4. The method of claim 1 wherein the said deposit region is defined by the interior
surface of said gas-target assembly within which said iodine-123 deposition occurs
during said first predetermined period only and wherein one or more further deposit
regions are located within one or more gas-decay vessels remotely disposed from the
gas-target assembly to which gas-decay vessel or vessels the irradiated said xenon
gas is transferred at the termination of said first predetermined period and retained
there during said second predetermined period.
5. The method of claim 4.wherain the iodine-123 is recovered from the said further
deposit region of the gas-decay vessel or vessels by washing with a basic aqueous
solution.
6. The method of claim 4 wherein said xenon gas is maintained in said gas-decay vessel
or vessels at cryogenic temperatures during said second predetermined period.
7. The method of claim 4 wherein said gas-decay vessel or vessels are located in a
radioactively shielded facility remotely disposed from the gas-target assembly.
8. The method of claim 1 wherein there exists only one deposit region which is defined
by the interior surface of said gas-target assembly and said xenon gas is retained
in said.gas-target assembly during said second predetermined period.
9. The methods of claims 4 or 8 wherein after said second predetermined period said
xenon gas is transferred to one or more gas storage vessels remotely disposed from
said gas-target assembly and gas-decay vessels for holding pending further bombardment.

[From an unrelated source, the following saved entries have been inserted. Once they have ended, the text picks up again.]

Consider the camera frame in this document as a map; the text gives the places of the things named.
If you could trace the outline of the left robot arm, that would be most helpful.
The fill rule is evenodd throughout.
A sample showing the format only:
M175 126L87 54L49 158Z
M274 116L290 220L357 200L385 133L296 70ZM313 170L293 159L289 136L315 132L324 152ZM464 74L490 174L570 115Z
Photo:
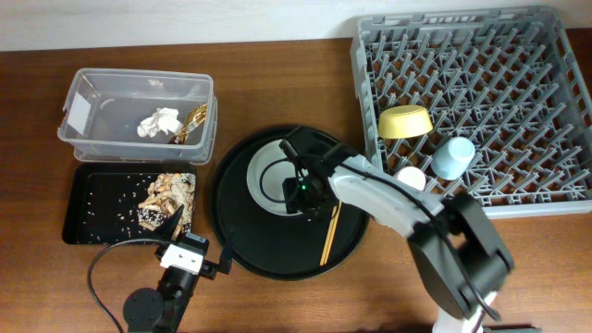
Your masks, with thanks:
M175 235L184 207L154 230L161 242L154 253L165 269L157 287L135 290L124 302L123 316L129 332L175 332L200 278L213 280L232 267L232 244L227 243L219 260L205 259L209 240L190 232Z

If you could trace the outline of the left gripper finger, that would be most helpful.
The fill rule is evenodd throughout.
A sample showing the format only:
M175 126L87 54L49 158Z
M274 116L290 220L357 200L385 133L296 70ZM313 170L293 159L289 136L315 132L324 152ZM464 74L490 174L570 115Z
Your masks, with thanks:
M217 272L221 274L228 274L232 267L233 262L233 236L234 226L231 225L228 228L225 243L222 252L219 256Z
M184 206L181 205L172 216L168 217L154 230L154 233L163 240L173 241L176 238L176 229L179 226L183 211Z

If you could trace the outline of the grey plate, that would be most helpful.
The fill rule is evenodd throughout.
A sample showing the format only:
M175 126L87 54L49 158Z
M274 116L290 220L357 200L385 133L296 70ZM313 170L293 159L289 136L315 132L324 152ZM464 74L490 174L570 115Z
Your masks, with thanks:
M264 173L264 169L268 165L286 158L279 147L280 143L281 140L271 141L255 151L247 167L247 186L255 202L268 213L277 216L298 216L300 214L287 214L283 203L270 201L261 191L264 189L270 198L283 201L285 197L282 193L282 182L286 178L295 177L293 164L288 161L277 163Z

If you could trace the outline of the food scraps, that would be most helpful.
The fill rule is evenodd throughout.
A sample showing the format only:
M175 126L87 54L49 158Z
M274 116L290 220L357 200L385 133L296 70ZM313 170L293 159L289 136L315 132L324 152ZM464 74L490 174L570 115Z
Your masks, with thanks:
M147 198L138 204L139 225L154 231L183 205L172 239L191 230L196 176L192 173L159 174L147 189Z

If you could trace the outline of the white tissue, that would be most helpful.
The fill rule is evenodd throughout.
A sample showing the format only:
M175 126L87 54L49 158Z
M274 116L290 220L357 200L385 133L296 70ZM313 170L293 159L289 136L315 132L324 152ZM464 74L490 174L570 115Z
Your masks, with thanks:
M178 120L179 111L174 108L157 108L149 117L140 122L137 127L139 137L153 138L159 132L168 135L170 132L177 135L182 129L182 123Z

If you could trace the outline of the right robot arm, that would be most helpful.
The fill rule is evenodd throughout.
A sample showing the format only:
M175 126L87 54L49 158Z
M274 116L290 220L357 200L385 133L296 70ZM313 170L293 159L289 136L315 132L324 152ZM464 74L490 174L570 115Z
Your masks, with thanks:
M298 127L279 144L303 183L302 206L352 205L407 240L425 290L438 306L435 332L481 332L514 261L479 202L419 191L343 143Z

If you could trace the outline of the blue cup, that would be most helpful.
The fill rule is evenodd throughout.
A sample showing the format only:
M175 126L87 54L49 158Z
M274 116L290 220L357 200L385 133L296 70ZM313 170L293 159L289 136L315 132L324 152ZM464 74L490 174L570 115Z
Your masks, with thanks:
M433 154L431 168L442 179L458 179L475 156L475 146L467 138L453 137Z

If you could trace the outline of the gold snack wrapper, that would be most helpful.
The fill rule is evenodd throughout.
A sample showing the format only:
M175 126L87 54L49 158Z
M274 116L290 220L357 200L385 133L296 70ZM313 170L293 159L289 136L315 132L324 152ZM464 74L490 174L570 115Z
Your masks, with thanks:
M185 118L179 133L172 137L168 144L184 144L189 134L205 122L207 108L207 104L194 108Z

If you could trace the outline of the yellow bowl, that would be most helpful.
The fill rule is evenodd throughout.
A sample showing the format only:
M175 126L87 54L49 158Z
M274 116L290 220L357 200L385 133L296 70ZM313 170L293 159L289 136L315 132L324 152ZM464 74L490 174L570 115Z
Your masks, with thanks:
M407 139L427 134L433 129L428 110L420 105L401 105L384 110L377 133L383 139Z

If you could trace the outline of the pink cup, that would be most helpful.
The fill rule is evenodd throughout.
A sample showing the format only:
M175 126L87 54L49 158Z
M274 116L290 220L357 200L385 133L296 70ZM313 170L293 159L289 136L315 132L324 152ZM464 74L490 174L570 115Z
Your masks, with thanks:
M421 169L415 166L401 168L394 175L394 178L419 191L422 191L426 186L426 175Z

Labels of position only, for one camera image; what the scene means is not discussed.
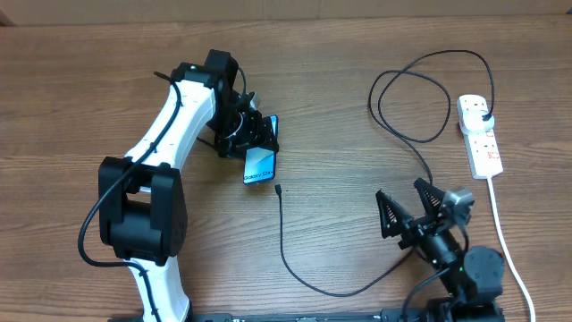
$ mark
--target white robotic arm
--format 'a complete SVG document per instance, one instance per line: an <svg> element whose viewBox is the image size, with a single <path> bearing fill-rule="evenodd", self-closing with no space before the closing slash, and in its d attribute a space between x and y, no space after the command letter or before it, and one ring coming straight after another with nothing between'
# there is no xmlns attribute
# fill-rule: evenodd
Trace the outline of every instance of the white robotic arm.
<svg viewBox="0 0 572 322"><path fill-rule="evenodd" d="M214 131L213 148L220 157L244 158L251 148L278 151L270 118L263 119L252 108L256 95L247 94L246 90L239 94L232 89L238 69L229 53L214 50L204 66L182 63L173 70L170 81L174 85L143 139L123 159L107 157L99 168L101 240L114 247L118 258L132 263L129 268L145 308L143 316L132 321L192 319L192 306L182 290L177 255L187 233L181 170L198 133L205 125ZM175 113L177 90L181 104ZM134 164L142 157L146 158L140 165ZM150 193L151 202L129 200L128 193L138 192ZM86 261L97 264L89 258ZM139 270L142 267L146 276ZM152 311L148 290L156 312Z"/></svg>
<svg viewBox="0 0 572 322"><path fill-rule="evenodd" d="M181 92L181 109L171 128L159 142L156 152L143 162L144 165L159 166L162 163L167 163L173 169L182 170L198 133L215 115L214 89L205 87L203 83L190 80L181 80L177 82L177 85ZM159 116L143 139L129 150L125 157L132 157L137 160L147 151L151 142L169 121L176 103L177 95L174 87L171 86L169 97Z"/></svg>
<svg viewBox="0 0 572 322"><path fill-rule="evenodd" d="M206 88L202 83L189 80L179 81L177 86L181 92L182 103L177 118L159 142L156 152L143 162L144 165L159 166L162 163L167 163L171 168L182 171L198 133L215 114L215 91L213 89ZM169 121L176 103L177 95L174 87L171 86L169 97L159 116L143 139L127 152L125 157L132 157L132 159L137 160L147 151L152 140L157 137ZM139 191L151 192L151 189L142 186ZM157 312L163 322L184 322L190 316L190 301L182 289L179 263L176 256L169 257L162 266L158 266L154 261L140 258L125 260L140 264L147 270ZM130 271L137 282L145 308L142 320L155 322L156 318L151 314L145 281L136 268L130 267Z"/></svg>

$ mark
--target cardboard wall
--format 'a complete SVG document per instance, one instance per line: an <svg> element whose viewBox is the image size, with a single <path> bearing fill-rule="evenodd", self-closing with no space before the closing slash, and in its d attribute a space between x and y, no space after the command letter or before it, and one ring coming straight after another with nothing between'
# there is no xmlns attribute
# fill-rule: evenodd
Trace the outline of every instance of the cardboard wall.
<svg viewBox="0 0 572 322"><path fill-rule="evenodd" d="M16 26L563 14L571 0L0 0Z"/></svg>

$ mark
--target phone screen
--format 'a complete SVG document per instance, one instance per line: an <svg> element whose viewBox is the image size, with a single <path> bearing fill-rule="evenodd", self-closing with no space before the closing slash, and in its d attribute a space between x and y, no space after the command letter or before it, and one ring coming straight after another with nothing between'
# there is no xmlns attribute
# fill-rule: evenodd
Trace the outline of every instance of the phone screen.
<svg viewBox="0 0 572 322"><path fill-rule="evenodd" d="M278 138L278 116L269 116L272 121L272 130ZM272 180L276 172L276 153L265 148L251 148L247 150L244 165L244 184Z"/></svg>

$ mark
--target brown background
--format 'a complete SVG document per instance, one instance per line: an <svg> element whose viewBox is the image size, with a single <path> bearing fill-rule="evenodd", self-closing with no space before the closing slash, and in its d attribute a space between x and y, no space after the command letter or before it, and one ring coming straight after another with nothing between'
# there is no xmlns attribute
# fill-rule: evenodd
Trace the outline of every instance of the brown background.
<svg viewBox="0 0 572 322"><path fill-rule="evenodd" d="M0 0L7 25L564 14L569 0Z"/></svg>
<svg viewBox="0 0 572 322"><path fill-rule="evenodd" d="M196 145L182 173L189 210L180 255L195 311L232 314L374 311L402 304L432 273L418 259L348 299L308 290L279 253L278 201L284 190L285 249L292 268L332 292L357 289L400 256L382 240L374 193L383 188L413 213L422 167L366 111L375 76L436 50L472 49L489 60L505 172L495 179L500 216L540 321L572 314L572 20L568 16L297 22L202 22L0 30L0 320L104 321L141 308L127 269L89 267L77 234L97 198L97 168L148 129L167 85L152 71L202 63L227 50L280 116L273 182L245 187L243 164ZM453 99L489 96L482 64L446 55L416 68ZM383 101L405 133L426 138L445 115L444 95L417 79L396 82ZM471 179L456 112L443 135L419 147L443 189L475 194L468 227L474 245L499 249L486 183ZM201 136L210 138L204 130ZM88 231L88 253L114 260ZM500 305L526 321L512 275ZM439 284L414 305L444 294Z"/></svg>

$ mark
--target white power strip
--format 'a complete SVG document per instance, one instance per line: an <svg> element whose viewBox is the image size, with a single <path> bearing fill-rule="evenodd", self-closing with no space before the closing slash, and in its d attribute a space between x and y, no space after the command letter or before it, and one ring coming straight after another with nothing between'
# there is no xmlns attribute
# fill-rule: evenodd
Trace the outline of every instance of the white power strip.
<svg viewBox="0 0 572 322"><path fill-rule="evenodd" d="M468 115L486 114L487 105L484 97L477 95L463 95L457 100L457 111L459 126L465 138L465 146L467 147L468 162L471 165L471 172L475 179L486 179L493 177L502 172L501 155L499 154L499 146L494 138L492 128L487 130L485 126L473 126L480 129L471 131L466 128L467 122L464 122Z"/></svg>
<svg viewBox="0 0 572 322"><path fill-rule="evenodd" d="M501 155L499 154L499 146L494 137L492 127L494 120L482 121L480 123L480 114L486 113L488 107L486 99L477 95L463 95L457 100L457 111L459 118L459 126L463 132L465 146L467 147L468 162L471 166L471 173L475 179L486 179L491 195L492 216L494 225L499 235L499 242L504 252L504 256L509 263L510 271L517 280L518 286L525 296L528 309L530 311L530 321L536 321L536 313L534 312L533 300L526 289L526 286L515 268L509 249L504 241L501 230L501 221L499 219L499 211L497 209L497 201L494 195L494 187L492 185L493 176L502 172Z"/></svg>

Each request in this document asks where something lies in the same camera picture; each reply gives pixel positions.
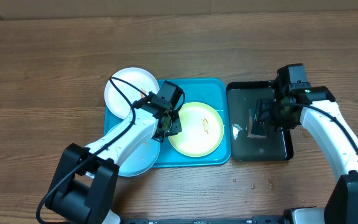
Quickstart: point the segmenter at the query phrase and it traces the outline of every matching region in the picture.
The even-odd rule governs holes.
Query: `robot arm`
[[[257,101],[254,121],[282,131],[301,124],[318,143],[337,180],[325,208],[288,209],[284,219],[294,224],[358,223],[358,138],[335,97],[325,86],[311,87],[302,64],[280,68],[270,87],[273,99]]]
[[[277,78],[270,82],[273,99],[257,101],[256,122],[269,122],[276,129],[287,130],[301,124],[318,143],[327,158],[336,180],[350,170],[358,172],[358,155],[344,132],[331,119],[307,107],[310,105],[335,117],[350,134],[358,147],[358,138],[341,115],[335,97],[325,86],[311,87],[302,64],[287,65],[277,71]]]
[[[165,81],[156,95],[150,92],[145,98],[135,101],[135,114],[131,112],[107,135],[86,147],[69,145],[60,158],[50,184],[49,196],[40,205],[45,200],[48,209],[65,217],[70,223],[119,223],[119,217],[110,211],[119,166],[148,139],[163,141],[164,137],[181,131],[178,115],[180,107],[175,107],[182,95],[184,102],[183,90]],[[76,180],[75,174],[92,176],[94,179],[91,186]],[[39,219],[40,208],[42,207],[37,209],[37,219],[44,223]]]
[[[346,128],[358,147],[358,138],[345,122],[336,102],[329,100],[314,101],[311,106],[315,106],[335,116]],[[302,109],[300,123],[309,131],[321,148],[334,172],[336,181],[338,181],[341,175],[348,174],[351,170],[358,172],[358,155],[354,152],[349,140],[336,123],[310,108]]]
[[[137,149],[142,143],[153,138],[157,130],[158,120],[153,114],[143,109],[135,109],[136,120],[134,125],[125,135],[119,138],[107,150],[98,154],[104,160],[112,159],[115,164],[121,166],[122,163]],[[128,115],[118,126],[101,139],[92,142],[85,147],[89,148],[89,153],[94,153],[102,148],[106,143],[114,139],[119,133],[128,127],[132,120],[132,113]]]

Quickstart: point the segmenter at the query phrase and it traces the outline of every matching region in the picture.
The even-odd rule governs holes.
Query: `white plate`
[[[116,72],[113,77],[129,82],[146,94],[149,94],[150,91],[157,94],[160,89],[154,76],[141,68],[124,68]],[[120,82],[119,80],[113,80],[113,82],[131,103],[143,97],[143,95],[133,87]],[[104,89],[104,101],[109,110],[121,119],[126,118],[131,110],[131,107],[113,87],[110,81],[107,82],[106,88]]]

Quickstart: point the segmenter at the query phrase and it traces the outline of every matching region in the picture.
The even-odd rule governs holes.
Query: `black tray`
[[[226,87],[232,156],[236,161],[285,161],[293,157],[290,131],[265,124],[266,138],[248,135],[249,111],[260,98],[273,98],[268,81],[232,82]]]

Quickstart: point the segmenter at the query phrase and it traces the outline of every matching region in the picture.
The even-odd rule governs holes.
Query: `wood grain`
[[[0,0],[0,20],[356,9],[358,0]]]
[[[36,222],[64,148],[102,136],[103,88],[119,69],[228,84],[271,80],[297,62],[312,85],[332,91],[358,135],[358,11],[0,21],[0,223]],[[324,206],[335,185],[331,169],[304,129],[291,134],[289,162],[230,160],[120,178],[113,210],[239,218]],[[42,216],[60,219],[48,210]]]

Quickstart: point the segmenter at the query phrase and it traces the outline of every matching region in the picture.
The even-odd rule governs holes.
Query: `black cable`
[[[95,153],[93,153],[92,155],[90,155],[87,159],[85,159],[83,162],[81,162],[80,164],[78,164],[72,171],[70,171],[70,173],[68,173],[61,181],[59,181],[59,183],[57,183],[57,185],[54,186],[54,188],[52,190],[50,190],[41,200],[41,202],[38,204],[37,207],[37,211],[35,213],[35,217],[37,218],[37,221],[41,224],[57,224],[57,223],[61,223],[61,224],[67,224],[70,222],[46,222],[43,221],[40,213],[41,213],[41,209],[43,207],[43,205],[45,204],[47,198],[49,198],[53,193],[55,193],[55,191],[58,189],[58,187],[64,182],[66,181],[68,178],[71,178],[72,175],[75,174],[75,172],[77,172],[79,169],[81,169],[82,167],[84,167],[87,163],[89,163],[90,161],[92,161],[93,159],[96,158],[96,156],[98,154],[100,154],[101,152],[103,152],[104,150],[106,150],[112,143],[114,143],[115,141],[117,141],[119,138],[121,138],[125,133],[128,132],[128,130],[132,127],[132,125],[135,123],[135,109],[134,106],[132,105],[132,103],[128,100],[128,98],[122,93],[122,91],[120,89],[118,89],[118,87],[114,84],[114,82],[112,81],[112,78],[110,78],[110,83],[113,85],[113,87],[119,92],[119,94],[121,94],[121,96],[127,101],[128,105],[131,107],[131,111],[133,114],[132,120],[129,123],[128,127],[126,129],[124,129],[121,133],[119,133],[114,139],[112,139],[111,141],[109,141],[108,143],[106,143],[102,148],[100,148],[99,150],[97,150]]]
[[[143,94],[144,96],[147,96],[146,93],[144,93],[142,90],[138,89],[136,86],[130,84],[129,82],[125,81],[125,80],[122,80],[120,78],[116,78],[116,77],[111,77],[112,79],[115,79],[115,80],[118,80],[120,82],[123,82],[125,83],[126,85],[129,85],[130,87],[134,88],[135,90],[139,91],[141,94]]]
[[[274,107],[272,109],[267,109],[267,110],[261,112],[261,114],[259,114],[259,116],[258,116],[258,119],[259,119],[260,115],[264,114],[267,111],[274,112],[275,110],[278,110],[278,109],[286,107],[286,106],[296,106],[296,107],[302,107],[302,108],[310,108],[312,110],[315,110],[315,111],[321,113],[322,115],[325,115],[329,119],[331,119],[331,121],[335,122],[335,124],[338,125],[338,127],[342,130],[342,132],[345,134],[347,140],[349,140],[350,144],[352,145],[353,149],[355,150],[356,154],[358,155],[357,144],[354,142],[352,136],[349,134],[349,132],[347,132],[346,128],[341,124],[341,122],[339,122],[336,119],[336,117],[332,116],[331,114],[329,114],[329,113],[327,113],[327,112],[323,111],[322,109],[317,108],[315,106],[304,105],[304,104],[301,104],[301,103],[283,103],[283,104],[280,104],[280,105],[278,105],[278,106],[276,106],[276,107]]]

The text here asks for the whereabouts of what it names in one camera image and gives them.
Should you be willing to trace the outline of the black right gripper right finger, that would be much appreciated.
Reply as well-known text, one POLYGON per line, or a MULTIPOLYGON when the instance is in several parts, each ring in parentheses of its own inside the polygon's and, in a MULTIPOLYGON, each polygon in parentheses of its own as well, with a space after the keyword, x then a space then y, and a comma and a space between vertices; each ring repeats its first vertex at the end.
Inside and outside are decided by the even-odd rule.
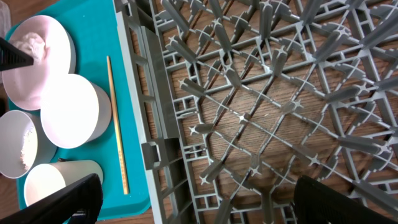
POLYGON ((397 224, 306 175, 295 186, 294 213, 299 224, 397 224))

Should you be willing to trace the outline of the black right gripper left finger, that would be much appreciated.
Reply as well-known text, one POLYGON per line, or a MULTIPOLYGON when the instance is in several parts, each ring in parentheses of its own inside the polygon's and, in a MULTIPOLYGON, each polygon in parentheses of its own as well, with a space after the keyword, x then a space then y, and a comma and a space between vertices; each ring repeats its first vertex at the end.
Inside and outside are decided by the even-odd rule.
POLYGON ((96 223, 102 204, 100 178, 92 173, 3 218, 1 223, 96 223))

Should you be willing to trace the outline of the grey-green bowl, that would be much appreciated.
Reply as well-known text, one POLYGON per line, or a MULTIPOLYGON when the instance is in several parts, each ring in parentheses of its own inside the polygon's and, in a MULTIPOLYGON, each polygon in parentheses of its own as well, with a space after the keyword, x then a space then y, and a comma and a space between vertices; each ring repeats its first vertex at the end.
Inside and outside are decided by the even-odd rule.
POLYGON ((18 179, 33 167, 52 160, 57 147, 44 133, 40 117, 20 110, 10 110, 1 117, 1 174, 18 179), (20 160, 24 133, 34 127, 37 146, 35 160, 29 170, 25 170, 20 160))

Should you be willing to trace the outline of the white cup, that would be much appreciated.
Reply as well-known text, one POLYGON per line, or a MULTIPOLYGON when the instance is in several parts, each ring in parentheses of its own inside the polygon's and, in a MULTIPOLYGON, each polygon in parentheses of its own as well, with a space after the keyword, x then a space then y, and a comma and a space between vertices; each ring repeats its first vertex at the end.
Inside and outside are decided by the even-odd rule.
POLYGON ((92 160, 39 164, 29 172, 25 180, 25 204, 30 206, 89 174, 97 174, 103 183, 102 168, 92 160))

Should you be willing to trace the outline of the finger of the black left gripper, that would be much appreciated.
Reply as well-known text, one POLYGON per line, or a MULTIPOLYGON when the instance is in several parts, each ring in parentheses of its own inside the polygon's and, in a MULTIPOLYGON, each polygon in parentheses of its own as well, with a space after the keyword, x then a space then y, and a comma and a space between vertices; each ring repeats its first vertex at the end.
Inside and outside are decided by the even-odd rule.
POLYGON ((7 40, 1 38, 0 71, 27 67, 34 64, 34 59, 25 52, 17 49, 7 40))

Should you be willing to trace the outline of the pink shallow bowl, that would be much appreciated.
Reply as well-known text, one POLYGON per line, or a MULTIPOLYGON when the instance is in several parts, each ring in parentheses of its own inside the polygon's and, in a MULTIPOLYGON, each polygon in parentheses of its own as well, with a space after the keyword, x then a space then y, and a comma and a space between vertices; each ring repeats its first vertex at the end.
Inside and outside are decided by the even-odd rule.
POLYGON ((106 92, 81 75, 51 78, 42 92, 42 127, 58 147, 73 149, 99 138, 111 117, 111 102, 106 92))

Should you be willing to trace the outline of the white tissue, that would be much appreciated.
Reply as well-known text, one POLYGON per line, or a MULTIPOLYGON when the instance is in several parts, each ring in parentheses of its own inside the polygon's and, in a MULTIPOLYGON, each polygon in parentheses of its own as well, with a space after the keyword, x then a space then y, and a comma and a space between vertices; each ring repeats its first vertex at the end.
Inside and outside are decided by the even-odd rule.
POLYGON ((12 42, 13 46, 30 55, 36 62, 41 62, 45 57, 46 43, 38 33, 29 32, 21 39, 12 42))

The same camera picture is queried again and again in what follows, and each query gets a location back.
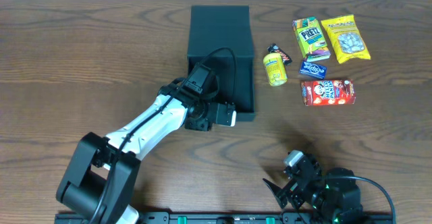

10. The methods of claims 4 and 8 wherein the iodine-123 is recovered from the said
further deposit region of the gas-target assembly by washing with a basic aqueous
solution.
11. The methods of claim 9 wherein said gas-storage vessels are located in a radioactively
shielded facility remotely disposed from the gas-target assembly.
12. The methods of claims 1, 4 and 8 wherein said gas-target assembly, gas-decay vessels
and gas-storage vessels are connected to each other and to other parts of the equipment
by valves and tubing and wherein transfer of said xenon gas between said components
is via said valves and tubing and by cryogenic pumping means using liquid nitrogen
as the cyrogenic. agent.
13. The method of claim 10, wherein said gas-target assembly, gas-decay vessels and
gas-storage vessels are connected to each other and to other parts of the equipment
by valves and tubing and wherein transfer of said xenon gas between said components
is via said valves and tubing and by cryogenic pumping means using liquid nitrogen
as the cryogenic agent.
14. The method as claimed in claim 9 wherein a target gas reservoir is provided, which
is connected to said gas target assembly and which has been cooled by liquid nitro-
gen, and, subsequent to the step of washing with the basic aqueous solution, said gas-target
assembly is evacuated, xenon-124 gas is transferred from said gas storage vessel to
said reservoir, said reservoir and said gas-target assembly are isolated from said
gas storage vessel by closure means, and said reservoir is returned to room temperature
thereby allowing the xenon gas to expand and to return into said gas target assembly
in preparation for another bombardment.